其の十九
美しき日本語の世界。
知っておくべき「平等」「公平」の意味と違い
同じような意味合いを示すものの、微妙な違いを持つ日本語はたくさんある。
「平等」と「公平」も、そうした言葉の一種だ。
多くの場合、これらの違いはあまり意識されまない。
だが実際にはそれぞれ個別の特徴がある。
そして、その違いを理解することが、我々の生活にも直結してくるのだ。
今回はこの二つの言葉の意味や違いをみることで、この言葉を発する意図を考えていきたい。
「平等」
「平等」とは、偏りや差別が無く、みな等しいこと。
仏教用語では、物事のあり方が真理の立場から見ればすべて同一であることを意味し、個人間に、あるいは集団間に、なんらの差別もない状態をいう。
例えば、法の下の平等、両性の平等、国家間の平等などがその例であるが、ここで知っておくべきは、全ての国家・社会には、常に(多数派が公平感・平等感を感じられるような)平等主義へと促されていく潜在的圧力が掛かり続けているということである。
「公平」
「公平」とは、公に平らなこと、すなわち一定の集団において、偏らないということである。
人間には、「先に手を出したもの勝ち」とか、偏り、えこひいき、仲間外れなどがつきものである。
公平とは、義務履行の結果として、平らに報じるとの概念である。
判断や処理などがある方向に偏ったりしないことや、そうしたさまを指す。
「公に平等」という意味の公平であるが、実際には「平等」とは異なるものといえる。
例えば、3個のリンゴを3人で分けるとき、1人1個ずつなら平等かというと、リンゴの大小や味などの要素があり、厳密には異なる。
大きさについては、歳の順で年少からあるいは年長から大きいものをとっていくなどという決め方も考えられるが、味のほうは外見ではわからないので、結果が平等とは限らない。
また、カステラを3等分する場合、もし金尺とノギスを使って厳密に測って3等分しようとしても、真ん中と端では異なる。
そもそも、物差しがあってもふつうは目測で3等分することになる。
厳密に3等分されることは期待できないので、おおよそ3等分だろうというところを切り、切らなかった人から好きなところを取っていくなどのやり方をしたり、あるいはじゃんけんで決めたりする。
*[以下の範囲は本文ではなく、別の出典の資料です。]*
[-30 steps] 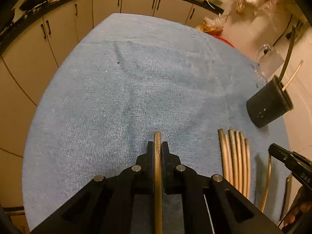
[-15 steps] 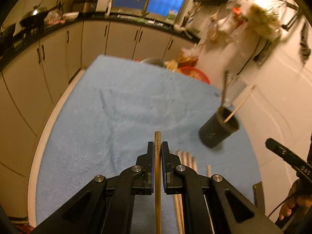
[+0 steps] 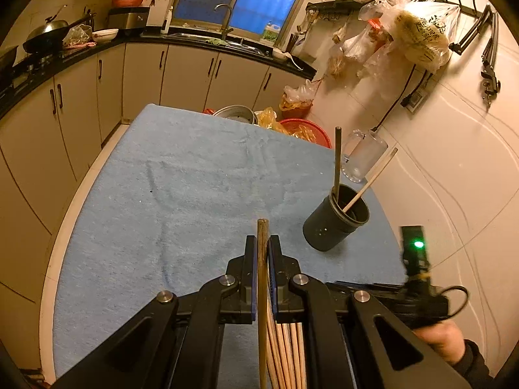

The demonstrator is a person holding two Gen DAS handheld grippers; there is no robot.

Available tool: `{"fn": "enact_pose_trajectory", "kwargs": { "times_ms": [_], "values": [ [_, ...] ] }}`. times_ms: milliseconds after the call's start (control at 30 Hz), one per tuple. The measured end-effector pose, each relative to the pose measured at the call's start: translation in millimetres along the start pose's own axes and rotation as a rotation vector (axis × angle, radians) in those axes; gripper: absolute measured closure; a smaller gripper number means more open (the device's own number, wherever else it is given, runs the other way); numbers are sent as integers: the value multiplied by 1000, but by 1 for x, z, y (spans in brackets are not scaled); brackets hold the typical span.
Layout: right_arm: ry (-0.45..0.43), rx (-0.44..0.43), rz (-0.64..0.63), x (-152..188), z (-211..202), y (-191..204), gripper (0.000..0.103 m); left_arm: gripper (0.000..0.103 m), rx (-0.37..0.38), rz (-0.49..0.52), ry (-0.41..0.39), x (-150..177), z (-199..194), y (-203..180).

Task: Organize utensils
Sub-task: 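Carry both held chopsticks toward the black holder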

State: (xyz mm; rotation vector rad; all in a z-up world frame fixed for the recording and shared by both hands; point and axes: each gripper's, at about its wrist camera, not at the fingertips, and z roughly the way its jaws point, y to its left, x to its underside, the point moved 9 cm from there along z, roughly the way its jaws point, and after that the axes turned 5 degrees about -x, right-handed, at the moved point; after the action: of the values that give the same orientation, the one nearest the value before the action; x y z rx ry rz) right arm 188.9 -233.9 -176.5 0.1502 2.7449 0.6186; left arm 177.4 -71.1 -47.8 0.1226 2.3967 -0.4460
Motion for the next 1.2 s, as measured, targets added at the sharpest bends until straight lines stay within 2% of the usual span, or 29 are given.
{"fn": "enact_pose_trajectory", "kwargs": {
  "times_ms": [267, 400, 467, 633, 900, 1200],
  "values": [
    [38, 59, -6, -8, 23, 0, 85, 97, 7, -3, -3, -1, 0, 0],
    [26, 176, -119, -6, 27, 7, 93, 97, 11, -5, -3, 0, 1, -2],
    [13, 192, -150, -5, 26, 9, 96, 97, 14, -5, -6, -1, -2, -3],
    [-65, 110, -165, -3, 0, 20, 97, 97, 16, 3, -20, -3, -11, -5],
    [-222, 3, -234, 3, -81, 48, 97, 97, 33, 33, -54, -9, -30, -22],
    [-395, -45, -304, 9, -170, 76, 97, 97, 54, 75, -100, -18, -51, -48]
  ]
}}
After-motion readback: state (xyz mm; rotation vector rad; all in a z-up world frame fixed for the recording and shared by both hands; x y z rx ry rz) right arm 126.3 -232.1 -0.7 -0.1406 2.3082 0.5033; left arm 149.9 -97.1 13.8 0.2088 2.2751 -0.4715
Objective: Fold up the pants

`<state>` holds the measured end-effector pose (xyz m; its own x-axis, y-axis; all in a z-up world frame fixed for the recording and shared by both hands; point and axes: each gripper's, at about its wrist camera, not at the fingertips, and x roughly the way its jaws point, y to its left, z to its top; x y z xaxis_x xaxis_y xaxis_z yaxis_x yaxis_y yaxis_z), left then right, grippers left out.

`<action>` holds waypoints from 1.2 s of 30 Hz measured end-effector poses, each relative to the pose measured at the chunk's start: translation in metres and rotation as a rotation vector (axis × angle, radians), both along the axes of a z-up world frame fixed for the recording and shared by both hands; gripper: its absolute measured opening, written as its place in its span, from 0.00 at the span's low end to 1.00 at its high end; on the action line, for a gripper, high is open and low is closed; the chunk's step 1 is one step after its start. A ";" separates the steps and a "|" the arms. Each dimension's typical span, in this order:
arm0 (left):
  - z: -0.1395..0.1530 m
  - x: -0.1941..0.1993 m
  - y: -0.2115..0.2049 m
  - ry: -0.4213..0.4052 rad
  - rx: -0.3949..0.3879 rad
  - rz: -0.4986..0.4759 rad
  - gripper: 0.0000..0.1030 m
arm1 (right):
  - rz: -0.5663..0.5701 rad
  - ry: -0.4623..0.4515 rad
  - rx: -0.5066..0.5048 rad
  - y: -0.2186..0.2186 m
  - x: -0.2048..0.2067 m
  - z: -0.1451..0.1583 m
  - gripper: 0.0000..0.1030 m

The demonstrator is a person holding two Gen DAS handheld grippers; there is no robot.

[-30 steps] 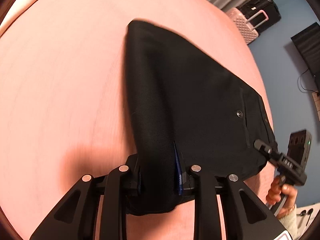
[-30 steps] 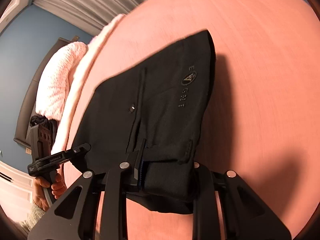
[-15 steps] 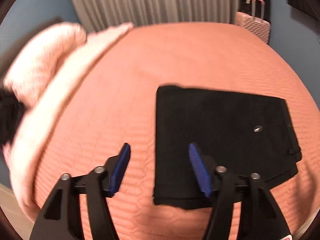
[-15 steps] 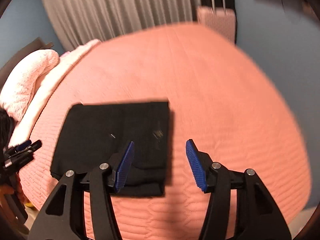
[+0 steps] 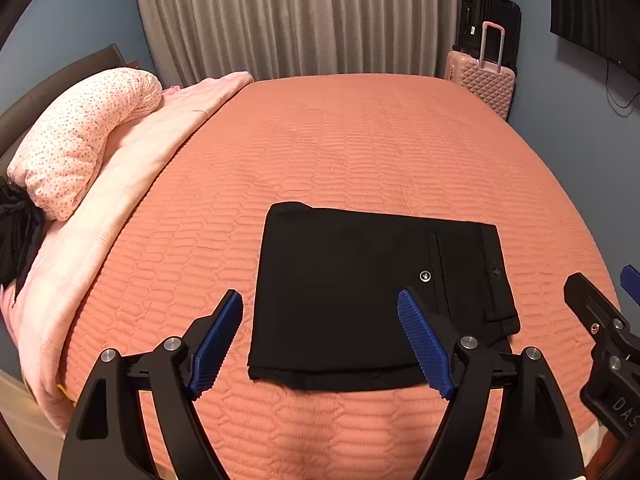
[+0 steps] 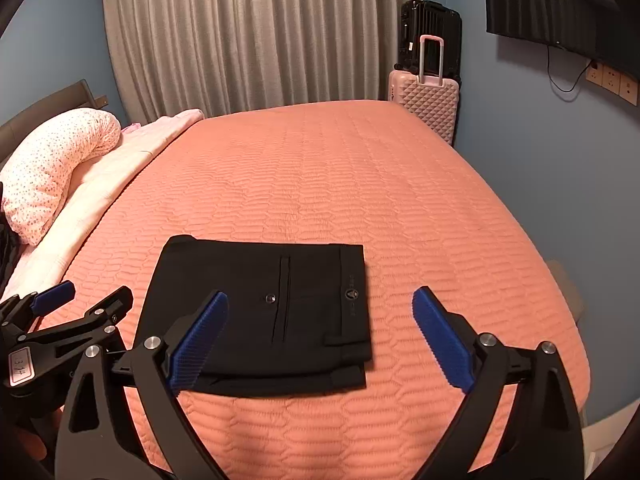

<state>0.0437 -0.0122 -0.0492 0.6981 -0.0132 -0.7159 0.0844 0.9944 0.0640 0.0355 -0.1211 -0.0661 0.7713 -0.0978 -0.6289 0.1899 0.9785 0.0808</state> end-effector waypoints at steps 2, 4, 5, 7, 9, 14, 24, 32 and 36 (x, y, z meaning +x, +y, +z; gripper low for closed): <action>0.000 -0.007 -0.002 0.000 0.009 0.006 0.77 | -0.003 -0.001 -0.008 0.004 -0.005 0.001 0.92; -0.001 -0.013 -0.002 0.001 0.021 0.010 0.79 | -0.002 0.003 -0.019 0.006 -0.009 0.001 0.95; -0.002 -0.014 -0.003 0.005 0.026 0.009 0.79 | 0.002 0.004 -0.019 0.007 -0.011 0.002 0.95; -0.003 -0.019 -0.003 0.015 0.030 0.008 0.79 | 0.013 0.000 -0.011 0.008 -0.015 0.004 0.95; -0.004 -0.021 -0.003 0.026 0.027 0.005 0.81 | 0.020 0.000 -0.015 0.010 -0.016 0.006 0.96; -0.008 -0.025 -0.001 0.052 0.018 0.000 0.81 | 0.048 0.004 -0.012 0.013 -0.018 0.010 0.96; -0.011 -0.025 0.011 0.072 0.007 0.030 0.83 | 0.078 0.025 -0.034 0.028 -0.014 0.006 0.96; -0.012 -0.024 0.019 0.085 -0.011 0.023 0.83 | 0.064 0.039 -0.043 0.034 -0.011 0.004 0.96; -0.012 -0.023 0.021 0.087 -0.008 0.024 0.83 | 0.058 0.044 -0.040 0.034 -0.011 0.004 0.96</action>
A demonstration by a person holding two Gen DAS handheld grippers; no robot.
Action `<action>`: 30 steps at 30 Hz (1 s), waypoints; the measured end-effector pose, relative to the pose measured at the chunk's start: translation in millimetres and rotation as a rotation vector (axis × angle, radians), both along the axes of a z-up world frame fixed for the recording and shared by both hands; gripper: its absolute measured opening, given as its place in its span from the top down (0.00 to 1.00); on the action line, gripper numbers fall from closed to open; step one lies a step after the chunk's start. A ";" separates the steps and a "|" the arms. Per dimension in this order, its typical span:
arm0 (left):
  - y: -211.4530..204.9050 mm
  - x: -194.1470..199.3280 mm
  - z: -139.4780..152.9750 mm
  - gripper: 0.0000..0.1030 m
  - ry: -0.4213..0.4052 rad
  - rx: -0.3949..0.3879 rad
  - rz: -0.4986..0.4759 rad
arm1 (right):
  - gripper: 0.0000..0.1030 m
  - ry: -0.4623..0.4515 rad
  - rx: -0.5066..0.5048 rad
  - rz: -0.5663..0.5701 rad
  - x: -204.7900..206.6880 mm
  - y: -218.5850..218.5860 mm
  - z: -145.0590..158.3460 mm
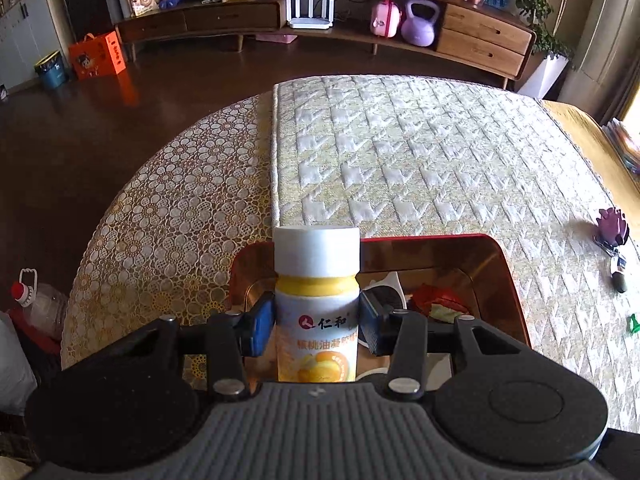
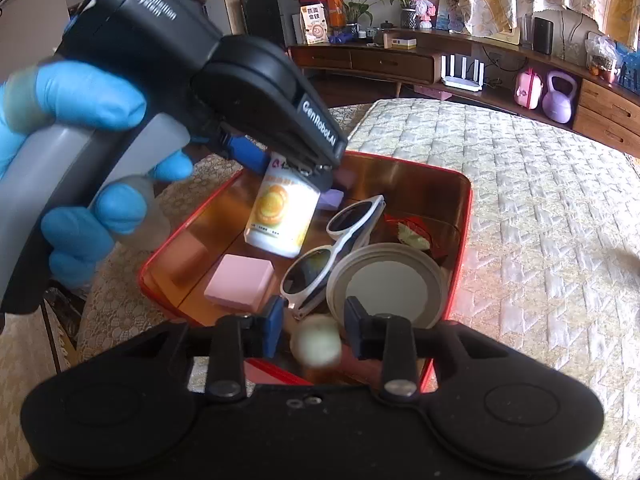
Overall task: Organize rigid objects
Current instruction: 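Carry the white bottle and beige ball over the red tin with both grippers, then lower the bottle into the tin and open the left gripper while the right releases the ball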
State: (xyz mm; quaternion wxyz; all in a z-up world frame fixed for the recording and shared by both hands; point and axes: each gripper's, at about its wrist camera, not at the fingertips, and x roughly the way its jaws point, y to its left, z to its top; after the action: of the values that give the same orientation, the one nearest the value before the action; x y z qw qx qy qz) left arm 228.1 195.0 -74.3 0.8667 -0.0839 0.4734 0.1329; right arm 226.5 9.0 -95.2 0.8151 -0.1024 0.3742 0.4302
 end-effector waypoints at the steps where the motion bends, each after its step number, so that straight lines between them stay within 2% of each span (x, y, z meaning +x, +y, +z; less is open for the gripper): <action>1: -0.6 -1.3 -0.6 0.57 0.002 -0.001 -0.007 | 0.64 0.000 0.007 -0.004 -0.1 -0.8 0.7; 3: -1.3 -2.5 -1.2 0.57 0.004 0.002 -0.013 | 0.59 -0.001 0.022 -0.011 -0.7 -3.0 2.1; 7: -4.0 -2.9 -1.9 0.57 0.003 0.010 -0.010 | 0.56 -0.011 0.049 -0.018 -4.7 -11.0 7.2; 13: -2.1 -5.7 -1.6 0.56 -0.008 -0.042 0.027 | 0.48 -0.035 0.094 -0.036 -11.2 -28.8 20.6; 15: -2.6 -7.7 0.1 0.53 -0.015 -0.054 0.035 | 0.47 -0.032 0.107 -0.050 -11.2 -35.0 23.7; 17: -3.7 -10.5 2.4 0.44 -0.027 -0.065 0.041 | 0.47 -0.032 0.116 -0.065 -12.1 -41.4 26.3; 28: -35.0 -30.3 25.0 0.43 -0.069 -0.080 0.006 | 0.40 -0.037 0.161 -0.135 -16.1 -85.6 45.4; 30: -45.0 -34.4 29.3 0.39 -0.079 -0.077 -0.008 | 0.39 -0.040 0.170 -0.146 -16.9 -94.9 49.4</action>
State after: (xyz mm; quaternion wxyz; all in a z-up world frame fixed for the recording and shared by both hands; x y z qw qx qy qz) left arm 193.7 150.0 -45.0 0.8814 -0.1204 0.4439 0.1074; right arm 209.5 -85.9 -45.8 0.8573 -0.0143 0.3264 0.3979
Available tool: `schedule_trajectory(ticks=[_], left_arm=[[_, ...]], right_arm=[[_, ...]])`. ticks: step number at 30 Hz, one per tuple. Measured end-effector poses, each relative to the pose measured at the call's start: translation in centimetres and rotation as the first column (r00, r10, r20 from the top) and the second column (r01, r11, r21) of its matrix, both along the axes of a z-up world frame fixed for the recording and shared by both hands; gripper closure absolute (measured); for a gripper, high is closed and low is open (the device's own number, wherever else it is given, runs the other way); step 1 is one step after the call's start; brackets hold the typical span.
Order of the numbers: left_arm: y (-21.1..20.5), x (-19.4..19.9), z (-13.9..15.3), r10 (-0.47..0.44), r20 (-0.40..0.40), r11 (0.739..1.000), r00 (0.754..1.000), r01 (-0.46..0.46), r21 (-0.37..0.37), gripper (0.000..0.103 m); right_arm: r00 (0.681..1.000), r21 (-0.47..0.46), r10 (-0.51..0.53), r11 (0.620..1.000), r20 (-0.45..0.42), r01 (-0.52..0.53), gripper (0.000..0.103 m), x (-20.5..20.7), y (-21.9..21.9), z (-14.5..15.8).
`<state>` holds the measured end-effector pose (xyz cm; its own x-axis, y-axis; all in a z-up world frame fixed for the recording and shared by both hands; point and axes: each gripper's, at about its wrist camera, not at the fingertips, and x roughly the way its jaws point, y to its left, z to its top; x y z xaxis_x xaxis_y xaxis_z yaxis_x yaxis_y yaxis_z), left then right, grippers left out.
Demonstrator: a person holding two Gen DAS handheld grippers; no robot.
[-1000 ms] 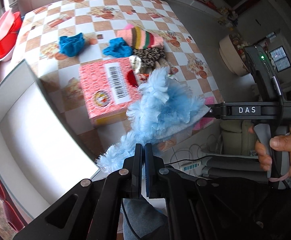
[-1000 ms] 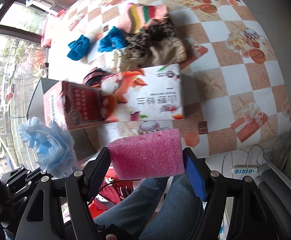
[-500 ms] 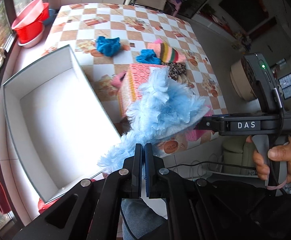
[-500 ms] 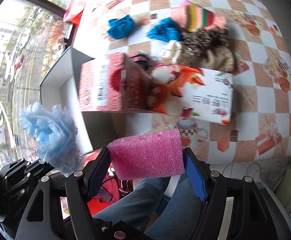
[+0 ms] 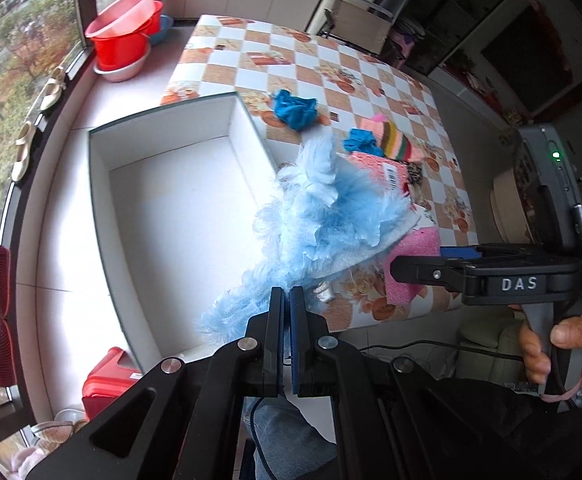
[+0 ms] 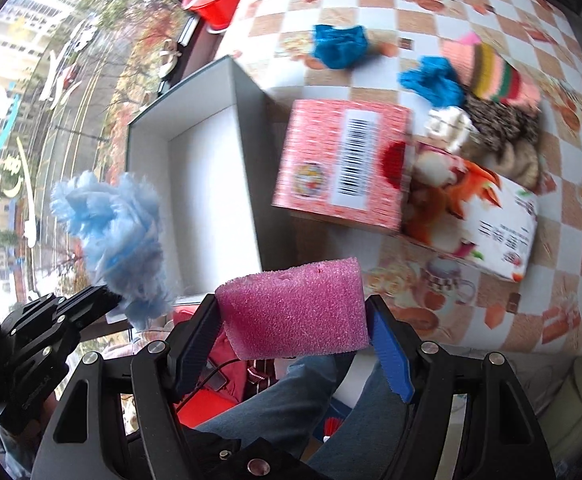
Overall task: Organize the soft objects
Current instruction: 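Lower the duster and sponge into the white box and open both tools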
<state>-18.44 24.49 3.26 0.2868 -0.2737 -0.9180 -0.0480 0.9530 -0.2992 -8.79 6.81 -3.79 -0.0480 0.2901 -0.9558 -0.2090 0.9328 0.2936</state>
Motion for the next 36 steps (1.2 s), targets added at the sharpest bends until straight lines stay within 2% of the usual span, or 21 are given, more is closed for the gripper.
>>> schedule_trajectory(ticks=[8, 18, 22, 28, 36], left_arm=[[3.1, -0.6, -1.3, 0.108, -0.01, 0.993, 0.994, -0.107, 0.056, 0.101], [5.6, 0.5, -3.2, 0.224, -0.024, 0.968, 0.974, -0.22, 0.118, 0.101], [6.2, 1.5, -3.8, 0.261, -0.026, 0.959, 0.965, -0.256, 0.121, 0.101], [7.1, 3.6, -4.1, 0.298, -0.017, 0.947, 0.954, -0.294, 0.129, 0.101], [8.8, 6.2, -5.3, 0.346, -0.022, 0.93, 0.938, -0.34, 0.139, 0.101]], right_arm=[[0.995, 0.007, 0.09, 0.996, 0.04, -0.09, 0.029, 0.3, 4.4, 0.7], [0.977, -0.036, 0.194, 0.981, 0.093, -0.191, 0.029, 1.4, 9.8, 1.3], [0.968, -0.065, 0.223, 0.974, 0.117, -0.217, 0.029, 2.3, 11.6, 1.3], [0.958, -0.092, 0.254, 0.966, 0.133, -0.243, 0.029, 3.9, 13.7, 0.9], [0.96, -0.11, 0.241, 0.968, 0.141, -0.227, 0.029, 6.5, 14.8, 0.0]])
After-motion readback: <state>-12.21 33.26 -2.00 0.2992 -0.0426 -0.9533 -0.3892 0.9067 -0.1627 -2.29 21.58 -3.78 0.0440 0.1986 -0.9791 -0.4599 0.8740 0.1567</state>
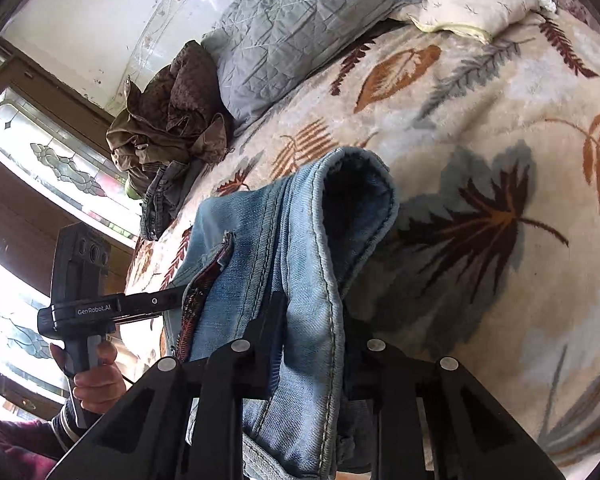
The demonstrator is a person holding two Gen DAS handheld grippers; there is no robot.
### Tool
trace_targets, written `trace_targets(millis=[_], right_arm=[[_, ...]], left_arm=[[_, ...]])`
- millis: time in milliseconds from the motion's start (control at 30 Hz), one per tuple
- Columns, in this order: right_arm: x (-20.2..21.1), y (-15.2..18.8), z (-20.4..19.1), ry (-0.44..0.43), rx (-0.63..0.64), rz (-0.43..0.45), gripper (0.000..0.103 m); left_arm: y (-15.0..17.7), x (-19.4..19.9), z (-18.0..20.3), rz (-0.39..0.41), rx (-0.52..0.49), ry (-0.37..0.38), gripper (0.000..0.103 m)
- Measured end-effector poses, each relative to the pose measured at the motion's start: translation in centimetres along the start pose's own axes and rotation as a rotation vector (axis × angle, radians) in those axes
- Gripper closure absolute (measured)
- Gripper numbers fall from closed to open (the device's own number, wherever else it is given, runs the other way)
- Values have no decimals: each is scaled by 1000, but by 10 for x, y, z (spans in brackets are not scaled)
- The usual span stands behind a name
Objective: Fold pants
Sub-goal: 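Open both tools and release the folded jeans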
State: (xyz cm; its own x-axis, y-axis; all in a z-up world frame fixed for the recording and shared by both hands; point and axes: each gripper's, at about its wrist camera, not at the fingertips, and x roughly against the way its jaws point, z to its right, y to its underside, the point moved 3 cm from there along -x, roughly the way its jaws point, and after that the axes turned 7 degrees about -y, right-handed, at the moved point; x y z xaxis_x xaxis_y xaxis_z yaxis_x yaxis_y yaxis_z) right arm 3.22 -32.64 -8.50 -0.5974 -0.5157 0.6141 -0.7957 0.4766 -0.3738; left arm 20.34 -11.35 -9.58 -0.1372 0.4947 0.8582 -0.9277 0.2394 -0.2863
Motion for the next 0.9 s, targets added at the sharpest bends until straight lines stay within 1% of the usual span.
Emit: trace_targets(millis=[67, 167, 233, 333, 400, 467, 500, 533, 567, 600, 633, 667, 733, 800, 833, 867, 900], right_arm=[[-6, -18, -15, -15, 28, 11, 81], [-22, -52, -39, -20, 85, 31, 82], [-39, -78, -51, -35, 99, 40, 82], [-72, -109, -60, -25, 110, 52, 82], [-97, -120, -57, 14, 121, 55, 78], [-129, -123, -43, 94, 133, 15, 78], [-145, -121, -31, 140, 125, -14, 77], [-158, -118, -19, 196, 123, -39, 75], [-166, -113, -10, 222, 134, -51, 61], [-170, -110, -5, 221, 140, -44, 52], [-168, -108, 0, 217, 130, -29, 48], [-164, -108, 4, 195, 108, -15, 47], [-151, -107, 9, 153, 66, 2, 47], [-136, -108, 3, 135, 62, 30, 47], [-128, -107, -4, 145, 83, 41, 46], [-119, -106, -11, 179, 109, 54, 46], [-112, -104, -17, 204, 134, 58, 41]], left_arm=[[-18, 16, -1, 61, -14, -29, 85], [-55, 46, -15, 137, 9, -44, 85], [-81, 57, -23, 177, 14, -82, 85], [-110, 54, -35, 195, 12, -166, 83], [-122, 34, -40, 184, -6, -250, 79], [-125, 4, -52, 147, -20, -357, 71], [-124, -11, -58, 138, -20, -413, 68], [-121, -23, -64, 133, -26, -454, 59], [-119, -31, -67, 144, -35, -475, 51], [-116, -33, -68, 172, -37, -479, 48], [-113, -31, -69, 206, -38, -484, 41], [-112, -30, -68, 220, -39, -494, 35], [-110, -28, -67, 221, -35, -483, 35], [-103, -21, -67, 218, -3, -484, 36], [-101, -17, -68, 216, 14, -491, 37], [-97, -9, -73, 217, 27, -493, 37], [-92, -4, -73, 218, 39, -495, 37]])
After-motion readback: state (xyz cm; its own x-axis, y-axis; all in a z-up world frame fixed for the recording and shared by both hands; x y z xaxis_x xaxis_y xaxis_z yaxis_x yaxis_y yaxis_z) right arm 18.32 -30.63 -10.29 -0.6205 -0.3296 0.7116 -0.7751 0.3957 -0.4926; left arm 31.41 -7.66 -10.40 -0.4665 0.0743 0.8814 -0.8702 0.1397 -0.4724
「私はカステラが嫌いだから2人で半分ずつにしてくれ」と1人がいう場合もあるだろう。
いずれも、少なくともその場にいる3人が納得していれば、「平等よりは公平がふさわしい」場合といえる。
「平等」は弱者を追い詰める。重要なのは「公平」だ。
「平等」と「公平」。
今一度、それぞれの言葉の意味を調べてみよう。
「平等」とは「差別がなくみな一様に等しいこと」。
「公平」とは「すべてのものを同じように扱うこと。判断や処理などが、かたよっていないこと。また、そのさま」である。
「平等」な状態を生み出すためには、それぞれの状況に応じて待遇を変える等、「公平」な判断が求められるということになる。
したがって、当事者間や第3者に求められるのは、まず「自分とは異なる人(行動様式や価値観など)がいる」ということを認め、次にその「異なる人」を理解して、互いに折り合える地点を模索することが必要であるといえるのではないだろうか。
では、今の日本の現状はといえば、どういう状態なのかを考えてみる。
日本は「平等」な国なのだろうか?
「公平」な国だといえるのだろうか?
「平等」という、政治家やマスコミが遣う耳触りの良い言葉に騙されてはいけない。